▶ **Exercise objective**: Reproduce, character for character, the lines below from the first through the one with "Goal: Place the". Leave pictures out.

══ Recorded data ══

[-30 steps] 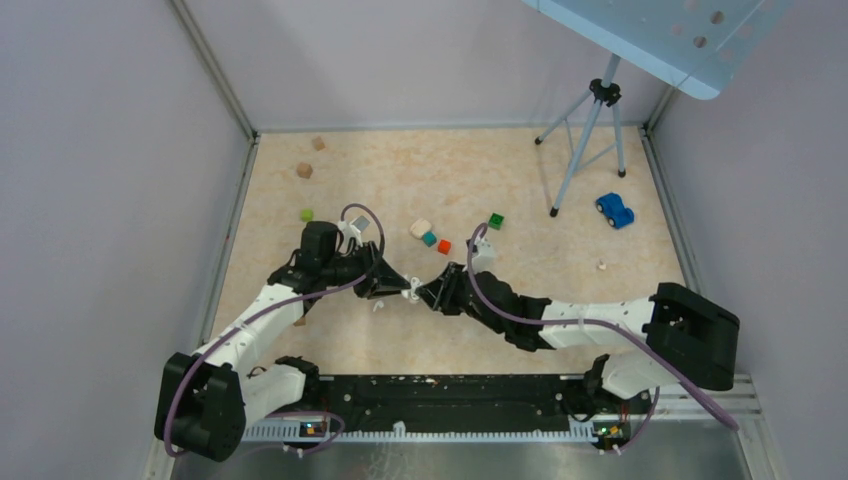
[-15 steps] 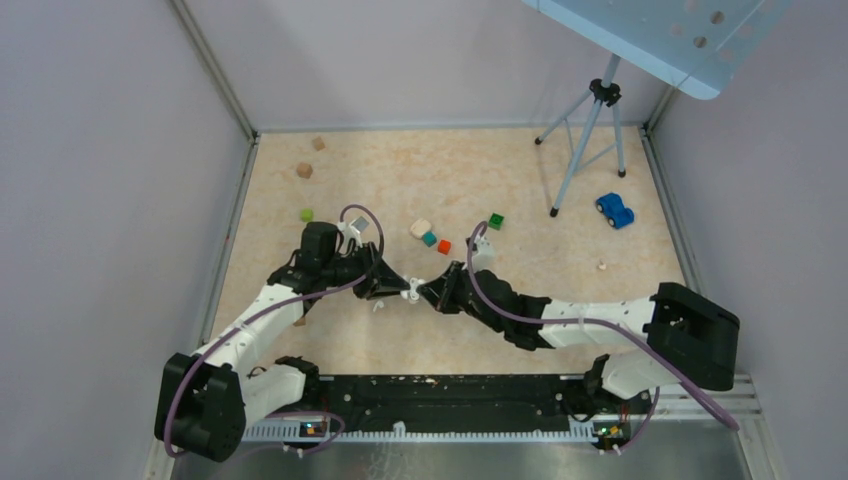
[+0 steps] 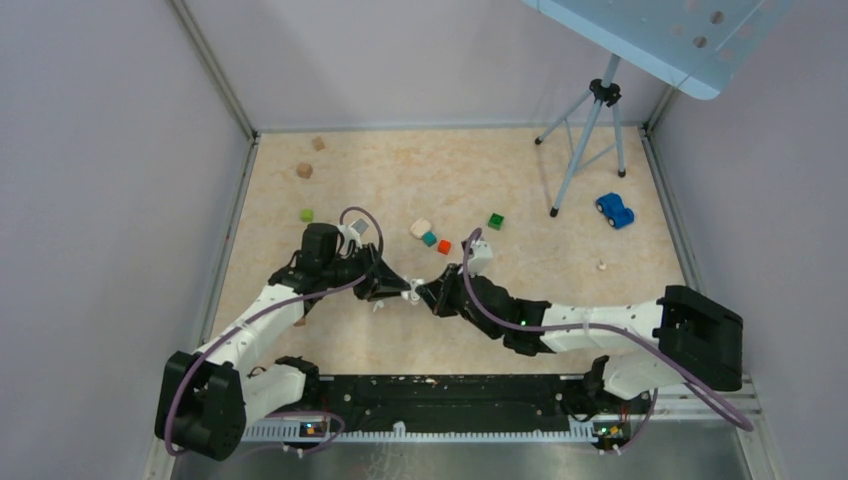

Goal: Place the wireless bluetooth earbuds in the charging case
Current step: Pick up the charging case from the center of the board.

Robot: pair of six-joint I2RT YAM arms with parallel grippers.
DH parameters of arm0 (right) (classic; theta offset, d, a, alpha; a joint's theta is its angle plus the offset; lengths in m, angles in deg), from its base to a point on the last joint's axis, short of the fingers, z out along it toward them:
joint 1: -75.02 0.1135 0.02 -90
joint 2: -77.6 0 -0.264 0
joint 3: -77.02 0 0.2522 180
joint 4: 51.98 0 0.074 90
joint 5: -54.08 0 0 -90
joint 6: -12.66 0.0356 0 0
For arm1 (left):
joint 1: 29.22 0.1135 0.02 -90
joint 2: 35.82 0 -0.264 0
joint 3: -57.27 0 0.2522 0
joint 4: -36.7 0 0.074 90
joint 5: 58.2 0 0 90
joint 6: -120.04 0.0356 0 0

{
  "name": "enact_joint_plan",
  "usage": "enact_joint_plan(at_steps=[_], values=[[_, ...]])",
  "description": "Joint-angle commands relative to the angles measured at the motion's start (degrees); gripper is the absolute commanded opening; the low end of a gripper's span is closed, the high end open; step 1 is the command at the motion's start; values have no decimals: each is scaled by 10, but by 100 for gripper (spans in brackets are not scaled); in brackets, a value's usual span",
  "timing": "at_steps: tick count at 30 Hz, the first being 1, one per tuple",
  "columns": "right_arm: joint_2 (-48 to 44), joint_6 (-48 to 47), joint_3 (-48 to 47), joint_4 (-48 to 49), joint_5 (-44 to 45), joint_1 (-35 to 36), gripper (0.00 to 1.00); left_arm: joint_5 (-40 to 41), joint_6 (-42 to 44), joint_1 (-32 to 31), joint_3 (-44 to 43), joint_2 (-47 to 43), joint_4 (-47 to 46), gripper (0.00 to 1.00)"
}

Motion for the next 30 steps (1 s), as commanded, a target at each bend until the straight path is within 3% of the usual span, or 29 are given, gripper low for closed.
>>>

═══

▶ **Answer box**:
[-30 steps] 
[-15 steps] 
[+0 steps] 

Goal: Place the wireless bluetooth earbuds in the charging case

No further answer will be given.